Active Metabolic Rate Calculator (TDEE)

Calculate your Total Daily Energy Expenditure (TDEE) - the number of calories you burn each day including all activities and exercise. Get personalized calorie targets and macronutrient recommendations based on your specific goals for weight loss, maintenance, or muscle gain.

AMR = BMR × Activity Factor Activity Factors: Sedentary (1.2), Light (1.375), Moderate (1.55), Active (1.725), Very Active (1.9)
Example: BMR = 1500 cal/day, moderate activity. AMR = 1500 × 1.55 = 2325 calories/day

What is Active Metabolic Rate (AMR) or TDEE?

Active Metabolic Rate (AMR), also known as Total Daily Energy Expenditure (TDEE), is the total number of calories you burn in a day including all activities. It combines your Resting Metabolic Rate (RMR) with calories burned through daily activities, exercise, and digestion. TDEE accounts for 100% of your energy expenditure: RMR (60-75%), physical activity (15-30%), and the thermic effect of food (10%). Understanding your TDEE is essential for creating effective nutrition plans for any goal, whether losing fat, maintaining weight, or building muscle.

How accurate are activity level multipliers?

Activity multipliers are estimates based on population averages and can vary by +/-10-20% between individuals. Sedentary (1.2) applies to desk jobs with minimal movement. Lightly active (1.375) includes light exercise or walking 1-3 days weekly. Moderately active (1.55) means regular exercise 3-5 days weekly. Very active (1.725) involves intense exercise 6-7 days weekly. Extremely active (1.9) is for athletes training twice daily or those with physical jobs plus training. Most people overestimate their activity level. Start conservative, track your weight for 2-3 weeks, and adjust based on results.

How do I create a calorie deficit for weight loss?

A safe calorie deficit is created by consuming 250-1000 calories below your TDEE. A 500-calorie daily deficit typically results in 1 lb/week weight loss (3500 calories = 1 lb fat). For sustainable fat loss, aim for 0.5-1% of body weight per week. Never eat below your RMR for extended periods. The best approach combines moderate calorie restriction (300-500 cal) with increased activity (200-500 cal). This preserves muscle mass and maintains metabolic rate. Aggressive deficits (>1000 cal) are only appropriate for those with significant weight to lose under medical supervision.

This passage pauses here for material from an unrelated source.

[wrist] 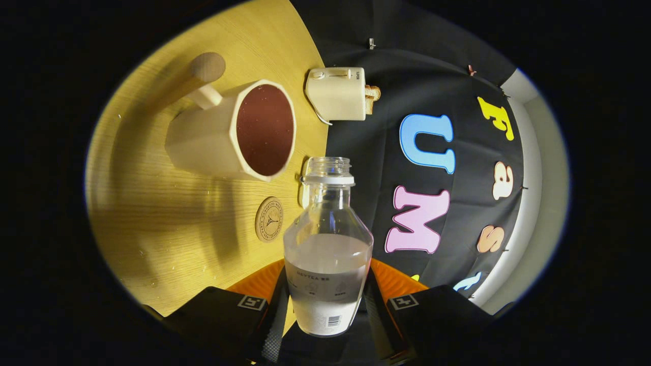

How should I adjust my diet for muscle gain?

For muscle gain, consume 250-500 calories above your TDEE, prioritizing protein (1.0-1.2g per lb body weight) and timing nutrients around training. A 250-calorie surplus supports lean gains of ~0.5 lb/week with minimal fat gain, ideal for most people. A 500-calorie surplus allows 1 lb/week gain but includes more fat. Combine with progressive resistance training 3-5 times weekly. Distribute protein across 4-5 meals for optimal muscle protein synthesis. Include quality carbohydrates around workouts for energy and recovery. Track progress with measurements and photos, not just scale weight, as muscle gain comes with some fat gain.